Department of Media and Film

Studying the media has a long tradition at Sussex. From its earliest days the University had a lively interest in film, and we launched our first Media Studies degree in 1989, with Roger Silverstone as our first professor in 1991. Today we have a top rated department with an exciting breadth of study, enabling our BA students to specialise in Communication and Media Studies, Film Studies or Media Practice. Within Media Practice, you can specialise in TV documentary or drama, in sound, in photography, or in digital media. If you take Film Studies or Communication and Media Studies you can also take courses in media practice, and you can take film or media courses on the Media Practice degree. We also offer Joint Degrees in both Film and Media. Finally, you can study Cultural Studies with us as a Joint Degree.

While our BA degrees offer you a combination of breadth and depth, at MA level we offer more specialist study. You can take MA degrees in Media and Cultural Studies, Film Studies or Digital Media. If you want to specialise in media practice you can take our MA in Digital Documentary or our MA Creative Media Practice. Finally, you can take one of three MA degrees in journalism. Our MA Multimedia Journalism  also offers you the opportunity to obtain a professional qualification from the National Council for the Training of Journalists (NCTJ), whilst our broader MA Journalism and Media Studies or MA Journalism and Documentary Practice combine journalism with other elements of study. We offer a number of bursaries on all MA degrees.

Finally, we offer a range of doctoral programmes: in media and cultural studies (including journalism studies), film studies, creative media practice and gender studies. Here too we have bursaries available.

Teaching and Learning

With all our degree programmes we aim to equip our students with a rigorous critical and creative understanding of how the media in all their forms - as technologies, institutions, practices and texts - figure in modern life. Our students come from all over the world to develop their skills in media research and analysis, in creative media production, and in critical reading and thinking. They work, independently and collaboratively, in lectures, workshops, seminars and tutorials. They produce analytic and creative work, and develop practical production skills in film and video, digital imaging, photography and sound. They have opportunities to meet experts in their field, to submit their work to festivals, and to work outside the University. Our production facilities are excellent and we have a dedicated media and film resources centre. We have links with many Brighton-based, national and international creative and media organisations.

Our Staff and Research

All of our lecturers are internationally recognised researchers and creative practitioners, so that our students are taught by scholars and practitioners internationally respected in their fields. Our dedicated production tutors ensure that Media Practice students get the best personal support for their work. Our visiting lecturers bring home both the work of international scholarship and the experience of high level media practice.

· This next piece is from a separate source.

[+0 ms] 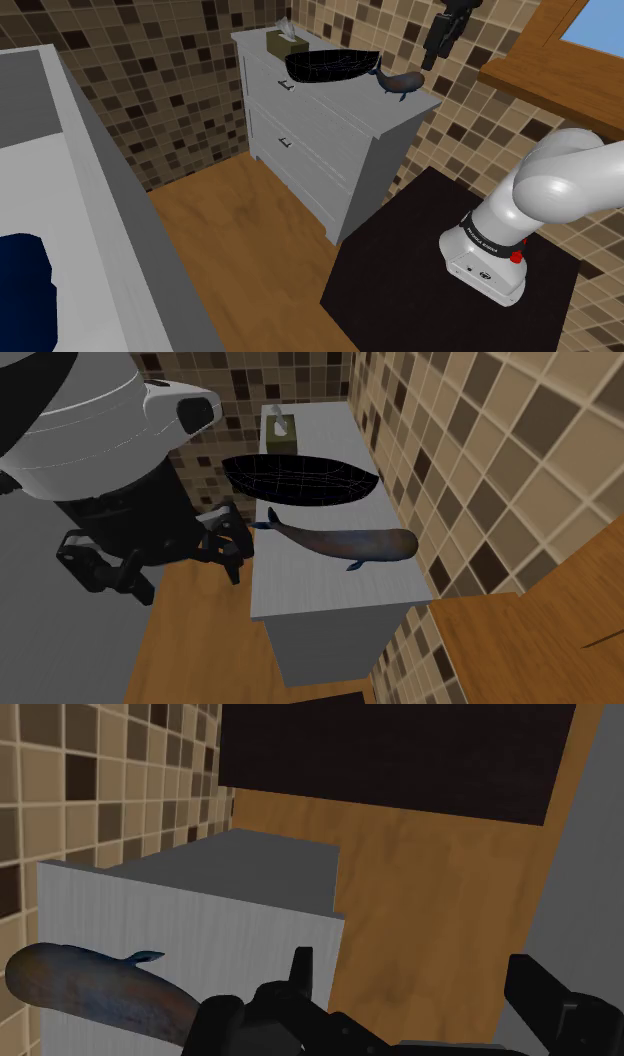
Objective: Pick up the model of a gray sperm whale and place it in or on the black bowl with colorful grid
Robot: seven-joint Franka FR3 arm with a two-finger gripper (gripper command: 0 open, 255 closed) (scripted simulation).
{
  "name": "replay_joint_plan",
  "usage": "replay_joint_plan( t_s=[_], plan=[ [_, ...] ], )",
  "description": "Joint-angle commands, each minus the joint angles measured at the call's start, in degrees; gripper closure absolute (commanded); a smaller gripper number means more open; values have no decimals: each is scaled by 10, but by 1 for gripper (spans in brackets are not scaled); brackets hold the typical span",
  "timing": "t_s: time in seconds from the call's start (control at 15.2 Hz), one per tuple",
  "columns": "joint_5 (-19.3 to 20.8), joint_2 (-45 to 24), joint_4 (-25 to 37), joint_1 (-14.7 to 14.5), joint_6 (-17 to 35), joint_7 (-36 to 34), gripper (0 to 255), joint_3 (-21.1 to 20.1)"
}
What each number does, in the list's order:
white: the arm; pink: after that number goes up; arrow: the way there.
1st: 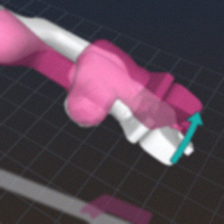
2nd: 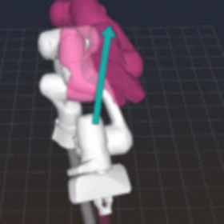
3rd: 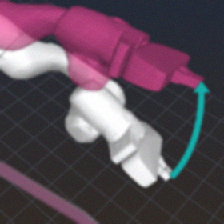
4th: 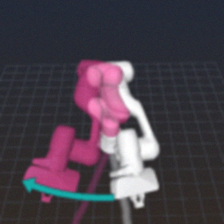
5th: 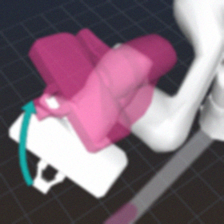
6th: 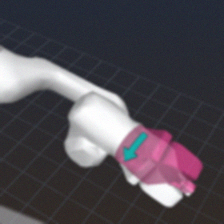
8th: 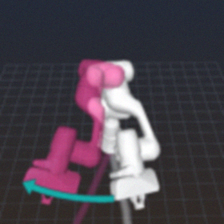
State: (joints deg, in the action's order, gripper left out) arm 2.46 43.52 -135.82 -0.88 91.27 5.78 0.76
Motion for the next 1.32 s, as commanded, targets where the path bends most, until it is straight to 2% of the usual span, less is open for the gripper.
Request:
replay_joint_plan(
  t_s=[0.0,0.4,0.79,1.06,1.25],
  plan=[
    [0,0,0,0,0,0,0,0],
    [68,9,-64,-16,95,204,0,103],
    [117,-44,-76,-45,202,409,0,219],
    [122,-109,-55,-83,274,550,0,302],
    [102,-170,-26,-126,322,665,0,368]
  ],
)
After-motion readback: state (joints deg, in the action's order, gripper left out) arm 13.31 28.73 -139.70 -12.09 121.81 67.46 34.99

Our research ranges across the full breadth of film studies, media studies, cultural studies and creative media practice. From Michael Bull’s work on mobile media technologies and how we use them to Frank Krutnik’s on film noir and Hollywood comedy and Caroline Bassett’s on new developments in digital media, from Sally Munt’s work on the politics and culture of emotion to Rosalind Galt’s on global cinemas – all of our research is internationally recognised. Our creative practitioners too are at the forefront of their field, from Lizzie Thynne’s film documentaries to Mel Friend’s award-winning photography and Kirk Woolford’s interactive installations. We are home to two important research centres. The Centre for Research into Digital Material Culture brings together our critical and creative work on digital media and their impact on our lives, whilst the Sussex Centre for Cultural Studies draws together work on representation and identity. Linking both is a concern for issues of equality and difference, of gender and sexuality, and of social and cultural power.

Campus Life

Sussex has one of the most beautiful campus locations in Britain. Situated in rolling parkland on the edge of Brighton, the campus combines award-winning architecture with green open spaces. The campus is surrounded by the South Downs National Park, but just a few minutes away from the lively city of Brighton and Hove and less than an hour from London by train.

The campus also hosts the new Attenborough Centre for the Creative Arts, which offers our media practice students exhibition and performance opportunities. Our students run their own campus TV station, the award-winning UniTV, and film society, and there is a campus radio station and student newspaper.

Media and Film at Sussex offers you the opportunity to explore all the ways in which media and film are central to today’s society and how you – whether as analyst or as practitioner – can shape their future.